For adding an Individual record to the database, first name and last name OR email address are required. For adding an Organization or Household record to the database, just Organization/Household name is required. You can fill out as many of these fields as you like, and don't forget, you can always go back and make changes as needed by using the edit screen.
Once you have filled out the form, you have the choice of three buttons to click:
- Save will save the contact record and take you to the contact screen.
- Save and New will save the contact and clear the form so that you can add another.
- Cancel will discard the entered information and return you to your dashboard.
Editing information on the summary screen is simple. Hovering in the upper right corner of the block that you wish to edit will bring up the Edit Info link. You can then edit the information directly in the summary screen.
If you need to edit a lot information for one particular contact, an alternative is to open the entire contact for editing by clicking on the edit button above the tabs.
Note that on the rare occasions that two separate admin users edit a contact at the same time (specifically that they both open the edit screen, then both save the contact), the second admin user will be notified of the first admin user's edit and be given the chance to manually 'merge' the edits.
At the top right there is a button to Delete the contact. When a contact is deleted, it does not disappear completely - instead it moves to the trash, where it can be recovered at a later date (using the search in trash feature of advanced search). See the "Searching" article for more information.
Deleted contacts are moved to the "trash" by default (and can be restored later if needed). There are a variety of ways to delete a contact:
- Single contact: open the contact's record and click the 'delete contact' button at the top of the page. Alternatively, run a search for the contact and, from the results list, look toward the end of the contact's row, click 'More' and select 'Delete Contact'.

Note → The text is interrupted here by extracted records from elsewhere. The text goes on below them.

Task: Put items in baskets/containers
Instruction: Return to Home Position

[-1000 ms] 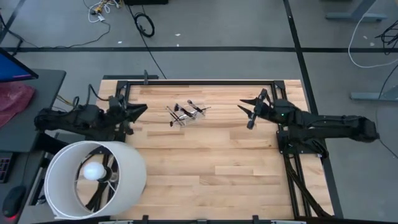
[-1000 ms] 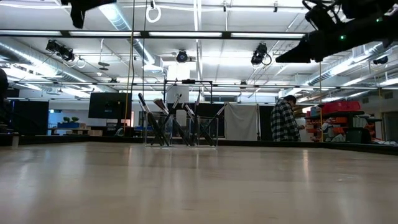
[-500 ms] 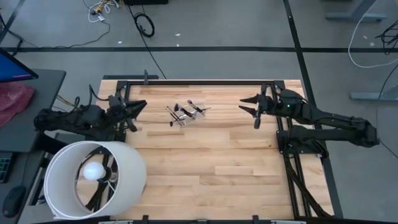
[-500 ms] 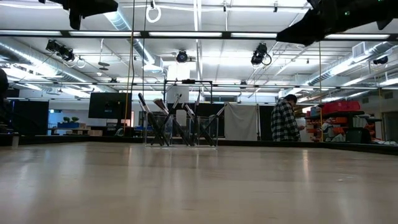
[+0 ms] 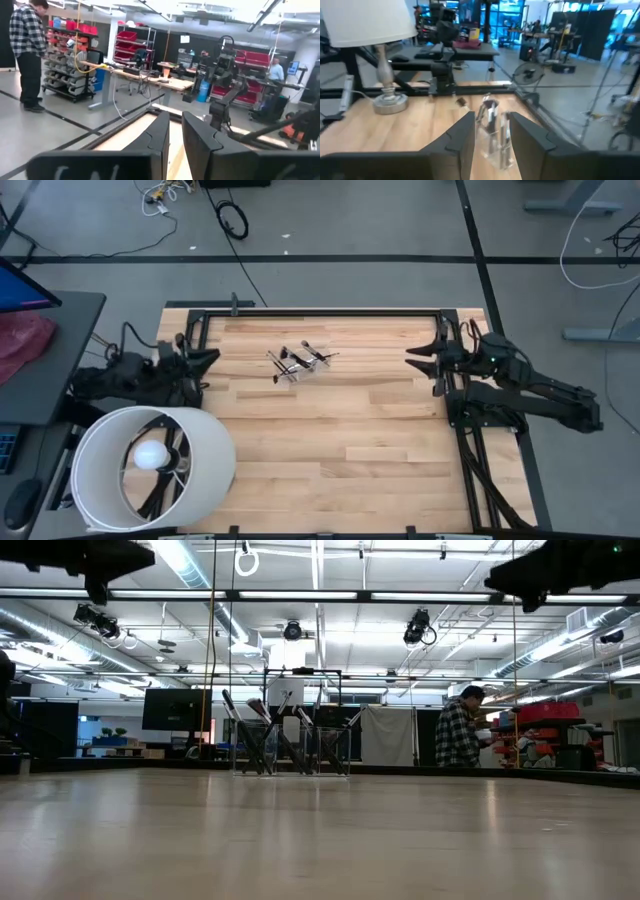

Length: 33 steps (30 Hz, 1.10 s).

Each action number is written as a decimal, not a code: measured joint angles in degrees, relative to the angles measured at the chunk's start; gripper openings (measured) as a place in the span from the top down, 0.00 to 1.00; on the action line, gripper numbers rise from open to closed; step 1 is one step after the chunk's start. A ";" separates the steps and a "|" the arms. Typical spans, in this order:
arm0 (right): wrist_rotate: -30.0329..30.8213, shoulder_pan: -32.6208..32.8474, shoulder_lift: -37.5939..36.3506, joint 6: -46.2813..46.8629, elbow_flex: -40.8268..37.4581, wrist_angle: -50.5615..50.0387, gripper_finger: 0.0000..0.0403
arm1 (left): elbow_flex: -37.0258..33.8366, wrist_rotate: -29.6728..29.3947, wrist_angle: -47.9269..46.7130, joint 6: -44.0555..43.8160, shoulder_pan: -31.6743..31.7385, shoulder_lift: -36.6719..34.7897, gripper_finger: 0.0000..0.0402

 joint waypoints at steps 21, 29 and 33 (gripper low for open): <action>-1.60 0.00 -13.95 10.64 -25.90 18.85 0.69 | -23.26 3.10 27.86 2.72 0.00 -0.04 0.87; -0.23 0.02 -13.86 7.77 -25.77 18.86 0.69 | -23.26 2.60 26.17 2.74 0.00 -0.07 0.87; -0.20 0.02 -13.86 7.44 -25.77 19.12 0.69 | -23.26 2.57 25.29 2.71 0.00 -0.05 0.87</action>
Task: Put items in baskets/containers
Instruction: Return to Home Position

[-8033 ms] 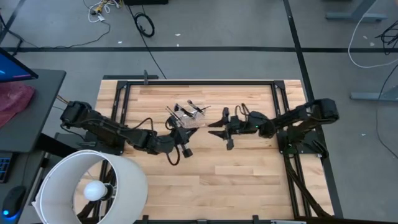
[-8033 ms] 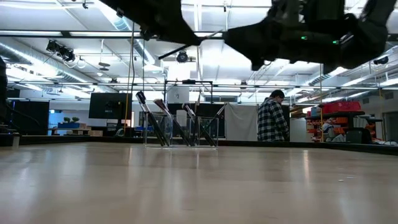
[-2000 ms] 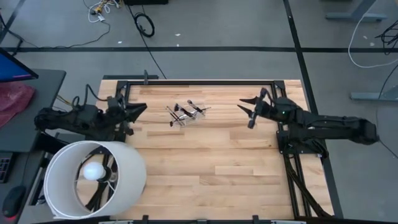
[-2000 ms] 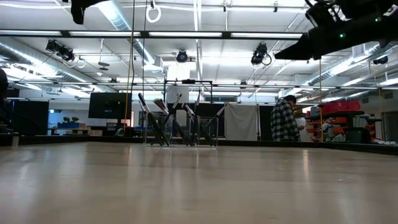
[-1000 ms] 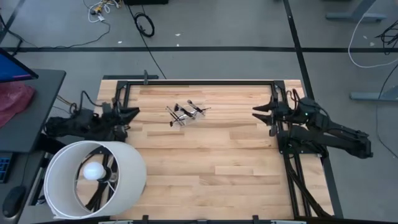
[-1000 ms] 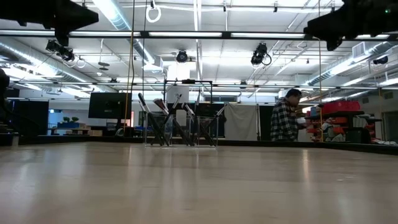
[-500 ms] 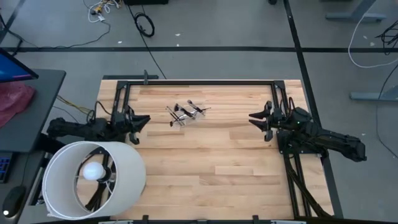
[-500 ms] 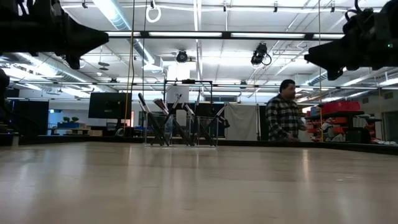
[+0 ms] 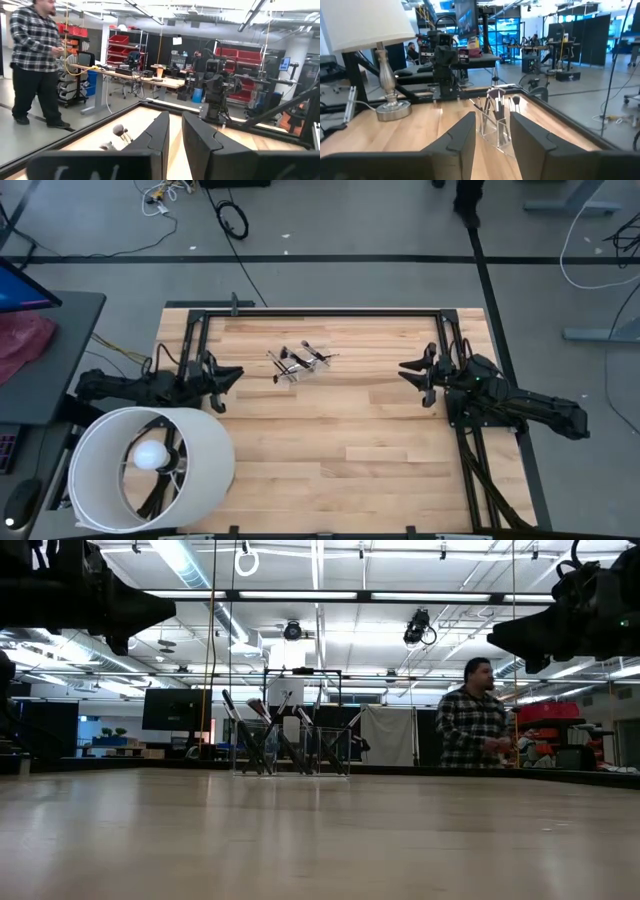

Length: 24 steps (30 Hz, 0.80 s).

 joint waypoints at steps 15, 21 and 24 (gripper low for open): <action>-0.01 0.02 0.00 4.03 0.00 -0.11 0.69 | 0.00 -0.01 0.28 0.02 0.00 0.00 0.87; 0.01 0.02 0.00 4.03 0.00 -0.13 0.69 | -0.02 -0.01 0.28 0.00 0.00 0.00 0.87; -0.01 0.02 0.00 4.02 0.00 -0.13 0.69 | -0.02 0.00 0.28 0.03 0.00 0.00 0.87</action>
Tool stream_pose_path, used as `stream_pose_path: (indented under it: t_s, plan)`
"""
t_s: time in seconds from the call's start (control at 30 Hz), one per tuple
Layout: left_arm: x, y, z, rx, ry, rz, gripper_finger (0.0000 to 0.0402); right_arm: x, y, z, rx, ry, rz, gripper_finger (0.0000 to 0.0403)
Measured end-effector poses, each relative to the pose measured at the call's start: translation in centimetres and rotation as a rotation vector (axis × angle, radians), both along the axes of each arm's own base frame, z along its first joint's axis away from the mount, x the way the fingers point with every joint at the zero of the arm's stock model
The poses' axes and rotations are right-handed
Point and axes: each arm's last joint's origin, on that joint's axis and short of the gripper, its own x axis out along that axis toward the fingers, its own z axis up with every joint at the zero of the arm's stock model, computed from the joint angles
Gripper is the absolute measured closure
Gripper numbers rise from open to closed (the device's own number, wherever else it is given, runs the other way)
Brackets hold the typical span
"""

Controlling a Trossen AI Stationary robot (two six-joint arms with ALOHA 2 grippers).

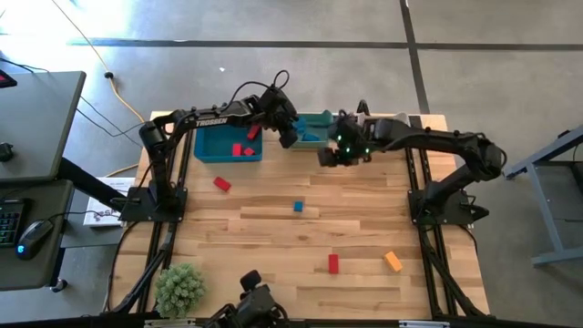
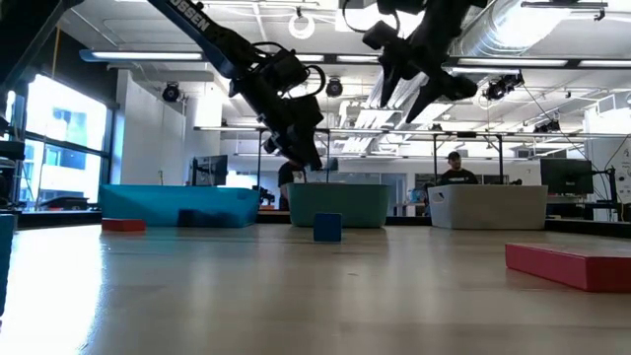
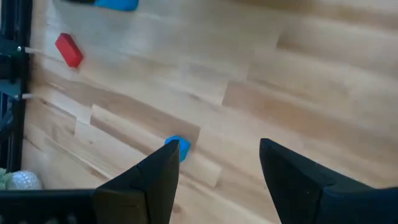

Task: Sort & place blocks by color
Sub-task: Put the blue block into the green bin, then put the red block into the blue bin

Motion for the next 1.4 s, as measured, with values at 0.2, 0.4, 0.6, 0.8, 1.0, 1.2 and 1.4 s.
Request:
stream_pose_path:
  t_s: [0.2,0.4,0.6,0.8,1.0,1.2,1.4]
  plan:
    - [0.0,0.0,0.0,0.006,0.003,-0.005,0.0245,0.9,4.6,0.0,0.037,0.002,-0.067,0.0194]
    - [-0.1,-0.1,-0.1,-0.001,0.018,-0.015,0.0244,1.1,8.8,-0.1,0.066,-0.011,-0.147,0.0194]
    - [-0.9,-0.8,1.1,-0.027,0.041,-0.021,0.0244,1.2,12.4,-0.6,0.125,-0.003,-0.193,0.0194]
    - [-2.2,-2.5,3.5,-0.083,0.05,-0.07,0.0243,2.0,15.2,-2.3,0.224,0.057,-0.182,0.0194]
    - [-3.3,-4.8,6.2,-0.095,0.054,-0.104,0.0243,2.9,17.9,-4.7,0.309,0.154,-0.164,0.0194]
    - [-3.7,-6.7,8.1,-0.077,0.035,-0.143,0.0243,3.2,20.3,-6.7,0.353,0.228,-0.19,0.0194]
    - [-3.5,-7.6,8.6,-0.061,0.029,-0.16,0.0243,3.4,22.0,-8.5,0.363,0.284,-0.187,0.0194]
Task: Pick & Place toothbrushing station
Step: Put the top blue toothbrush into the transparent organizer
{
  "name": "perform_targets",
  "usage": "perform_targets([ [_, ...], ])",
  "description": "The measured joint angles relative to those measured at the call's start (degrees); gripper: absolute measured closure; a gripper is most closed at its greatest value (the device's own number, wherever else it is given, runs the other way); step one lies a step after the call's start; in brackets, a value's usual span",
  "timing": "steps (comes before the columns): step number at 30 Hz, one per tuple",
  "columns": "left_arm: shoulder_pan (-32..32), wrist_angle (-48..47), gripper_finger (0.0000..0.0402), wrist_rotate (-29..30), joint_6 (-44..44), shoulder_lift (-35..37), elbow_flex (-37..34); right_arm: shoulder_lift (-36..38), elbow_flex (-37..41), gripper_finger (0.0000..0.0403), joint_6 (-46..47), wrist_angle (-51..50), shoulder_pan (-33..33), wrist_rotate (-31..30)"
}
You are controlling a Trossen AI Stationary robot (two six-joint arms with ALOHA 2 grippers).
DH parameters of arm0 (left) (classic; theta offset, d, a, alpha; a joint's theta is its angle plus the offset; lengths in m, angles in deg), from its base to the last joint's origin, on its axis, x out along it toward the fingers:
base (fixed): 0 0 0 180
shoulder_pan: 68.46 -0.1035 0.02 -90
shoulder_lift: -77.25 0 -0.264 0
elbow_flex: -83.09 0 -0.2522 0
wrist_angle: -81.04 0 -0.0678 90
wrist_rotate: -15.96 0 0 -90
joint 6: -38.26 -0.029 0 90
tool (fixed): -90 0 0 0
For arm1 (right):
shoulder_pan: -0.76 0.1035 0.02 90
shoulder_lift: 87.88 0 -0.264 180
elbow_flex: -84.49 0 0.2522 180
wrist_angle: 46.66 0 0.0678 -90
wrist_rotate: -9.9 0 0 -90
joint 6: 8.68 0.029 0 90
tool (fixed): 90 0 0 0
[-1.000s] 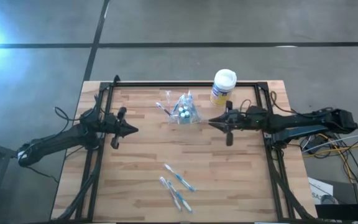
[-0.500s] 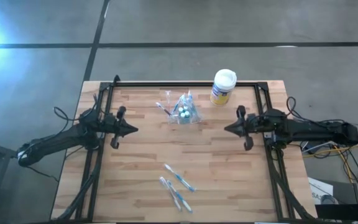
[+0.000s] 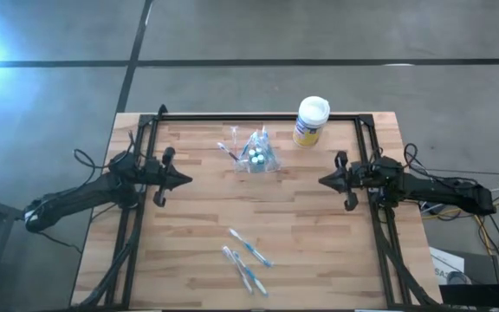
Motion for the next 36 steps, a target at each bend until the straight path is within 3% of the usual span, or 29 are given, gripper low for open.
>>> perform_targets([
  [10, 0.0, 1.2, 0.0397, 2.2, 4.9, 0.1, 0.0, 1.0, 0.0, 0.0394, 1.3, -4.5, 0.0, -1.5],
  [36, 0.0, -0.5, 0.0398, 2.2, 5.5, 0.1, 0.0, 0.9, 0.0, 0.0394, 1.9, -11.5, 0.0, -1.5],
])
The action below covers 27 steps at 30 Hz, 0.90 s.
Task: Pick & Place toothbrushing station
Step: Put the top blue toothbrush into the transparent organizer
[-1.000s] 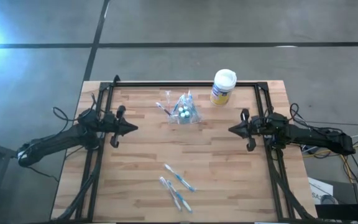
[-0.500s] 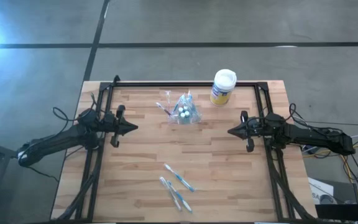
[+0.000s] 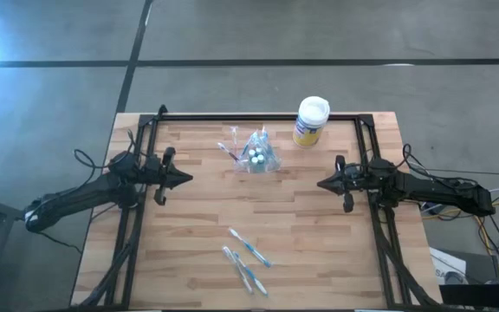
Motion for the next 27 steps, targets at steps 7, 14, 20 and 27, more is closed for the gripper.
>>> perform_targets([
  [7, 0.0, -1.1, 0.0395, 0.0, 1.9, 0.0, 0.0, 0.0, 0.0, 0.0394, 0.3, -0.3, 0.0, -0.7],
  [14, 0.0, -1.1, 0.0395, 0.0, 2.3, 0.0, 0.0, -0.7, -1.7, 0.0394, 2.5, -0.8, 0.0, -6.2],
  [20, 0.0, -1.0, 0.0394, 0.0, 3.3, 0.0, 0.4, -8.9, -11.7, 0.0394, 2.4, -6.0, 4.2, -7.3],
  [27, 0.0, -0.5, 0.0394, 4.2, 4.0, 0.0, 1.2, -30.8, -26.9, 0.0394, 2.6, -11.8, 14.9, -20.4],
])
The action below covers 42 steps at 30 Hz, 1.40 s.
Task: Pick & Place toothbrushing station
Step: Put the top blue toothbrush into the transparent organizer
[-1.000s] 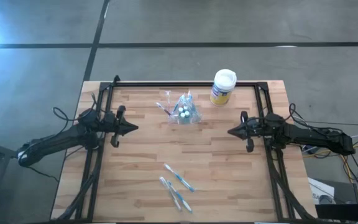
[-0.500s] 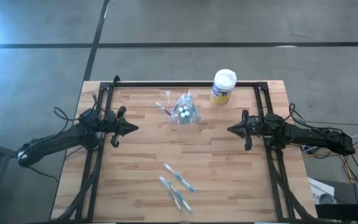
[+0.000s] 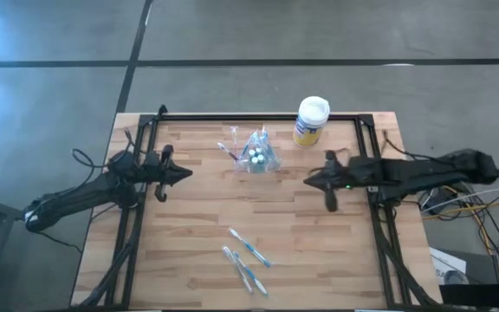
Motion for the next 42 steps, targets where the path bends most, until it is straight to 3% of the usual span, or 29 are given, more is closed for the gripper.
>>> perform_targets([
  [3, 0.0, 0.0, 0.0394, 0.1, 0.2, 0.0, 0.4, -10.0, -7.3, 0.0394, 0.4, -3.1, 3.4, -8.3],
  [5, 0.0, 0.0, 0.0394, 0.1, 0.9, 0.0, 0.6, -16.3, -12.0, 0.0394, 1.8, -5.3, 4.6, -10.5],
  [12, 0.0, -0.1, 0.0394, 0.1, 0.2, 0.0, 0.8, -35.5, -27.2, 0.0394, 6.0, -9.8, 6.9, -2.0],
  [18, 0.0, -0.1, 0.0394, 0.1, -1.4, 0.0, 0.8, -49.8, -39.6, 0.0394, 9.9, -18.5, 9.5, -1.6],
  [24, 0.0, -1.1, 0.0394, 0.1, -2.0, -0.1, 0.7, -61.2, -50.1, 0.0388, 13.2, -19.0, 12.0, -1.8],
  [28, 0.0, -2.4, 0.0394, 0.1, -2.4, -0.1, 0.4, -67.4, -56.3, 0.0354, 15.0, -20.6, 13.5, -1.6],
  [34, 0.0, -2.6, 0.0394, -0.1, -2.0, -0.2, -0.3, -74.1, -63.7, 0.0271, 19.0, -24.5, 15.2, 0.0],
  [42, 0.0, -2.8, 0.0394, -0.4, -0.1, -0.2, -0.3, -80.1, -68.5, 0.0192, 24.1, -28.5, 15.8, 0.2],
])
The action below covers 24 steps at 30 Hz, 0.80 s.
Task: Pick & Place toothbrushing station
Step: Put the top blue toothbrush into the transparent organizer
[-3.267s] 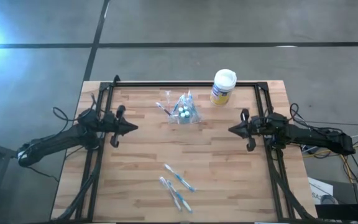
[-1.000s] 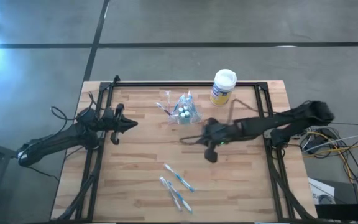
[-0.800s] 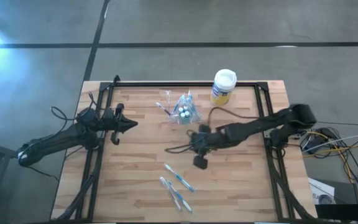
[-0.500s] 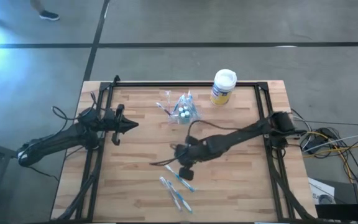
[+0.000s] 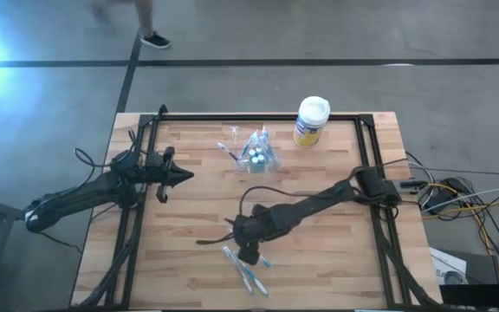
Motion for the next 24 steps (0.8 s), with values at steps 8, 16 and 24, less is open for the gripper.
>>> perform_targets([
  [8, 0.0, 0.1, 0.0394, 0.0, -0.5, 0.0, 0.0, -1.0, 0.0, 0.0174, -0.2, 0.2, 0.2, 1.0],
  [16, 0.0, -0.6, 0.0394, 0.0, -0.3, 0.0, 0.0, -4.2, 0.0, 0.0177, -0.6, 1.5, 0.2, 4.1],
  [24, 0.0, -1.8, 0.0394, 0.0, -0.2, 0.0, -0.1, -4.3, 0.2, 0.0199, -2.4, 1.2, 0.2, 3.9],
])
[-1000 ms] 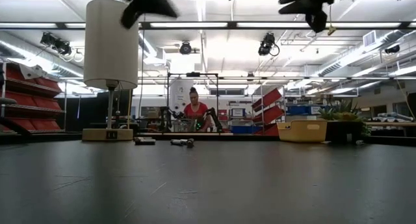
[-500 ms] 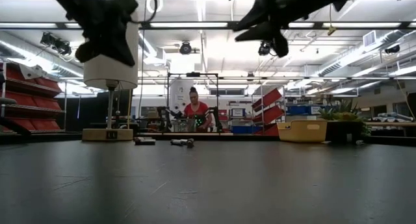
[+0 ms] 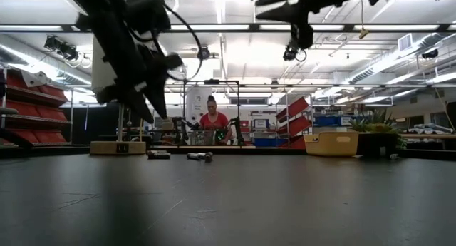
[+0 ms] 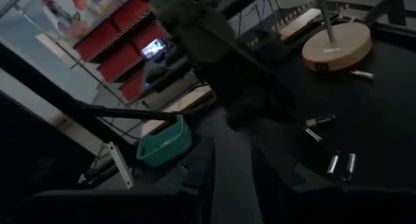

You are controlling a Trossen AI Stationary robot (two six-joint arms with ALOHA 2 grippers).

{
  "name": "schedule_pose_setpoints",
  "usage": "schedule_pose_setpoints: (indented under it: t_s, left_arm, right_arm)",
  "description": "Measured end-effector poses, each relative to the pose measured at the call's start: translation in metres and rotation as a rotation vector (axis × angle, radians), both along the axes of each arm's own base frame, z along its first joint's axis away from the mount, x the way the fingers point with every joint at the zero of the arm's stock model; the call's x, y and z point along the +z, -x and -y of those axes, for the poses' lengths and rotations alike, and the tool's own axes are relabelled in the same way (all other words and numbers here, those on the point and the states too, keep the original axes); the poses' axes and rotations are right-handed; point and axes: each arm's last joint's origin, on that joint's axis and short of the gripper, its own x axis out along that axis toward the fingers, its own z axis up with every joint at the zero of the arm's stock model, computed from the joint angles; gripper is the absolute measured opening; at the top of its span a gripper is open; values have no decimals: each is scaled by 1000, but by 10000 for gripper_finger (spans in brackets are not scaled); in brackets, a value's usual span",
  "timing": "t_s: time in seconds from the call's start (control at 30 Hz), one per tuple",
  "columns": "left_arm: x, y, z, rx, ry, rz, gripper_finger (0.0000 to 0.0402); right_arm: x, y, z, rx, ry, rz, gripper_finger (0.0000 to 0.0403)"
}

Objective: Sort batteries
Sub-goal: Put the left black battery into the yellow bin

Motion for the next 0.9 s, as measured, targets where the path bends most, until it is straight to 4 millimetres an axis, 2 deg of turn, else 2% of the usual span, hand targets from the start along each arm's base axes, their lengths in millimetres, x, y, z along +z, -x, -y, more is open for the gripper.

- Multiple contacts: run an advanced search, check the boxes of each record you wish to delete (or select all with the checkbox in the header at the top) and in the 'actions' drop-down menu, choose 'Delete Contacts' to send the contacts to the trash (if enabled) or 'Delete Permanently'. A warning page will be displayed to verify your intention; simply click 'Delete' to continue or 'Cancel' to return to the previous screen.
In addition to the three default contact types (individuals, households and contacts), you can define additional contact types (sometimes referred to as contact subtypes) to suit your needs.
Each contact subtype that you define is based on one of the three core contact types. For example, 'Student' would be based on the 'Individual' contact type, and 'Farm' could be based on the 'Organization' contact type, or perhaps 'Household' contact type, depending on your use case.
Contact types are very useful when you need to collect and display different sets of custom data for different types of contacts (e.g. you may wish to collect information on the subject area and qualifications of all teachers in your database but not be interested in collecting these for other individuals. To do this, you would create a contact type called Teacher, based on Individual and then create a custom data set that only extends Individuals of the type Teacher (see custom data for more information).
Note that the core contact types are mutually exclusive, i.e. a contact cannot be an organization and an individual. However, contacts can be of more than one user-defined contact subtype, i.e. they could be a Teacher and a Parent, for example.
To edit existing contact types and create new contact types go to Administer > Customize Data and Screens > Contact Types. Note that you cannot delete the inbuilt contact types but you can change their names and the images associated with them.
To add custom fields to specific contact subtypes, see the article on custom fields.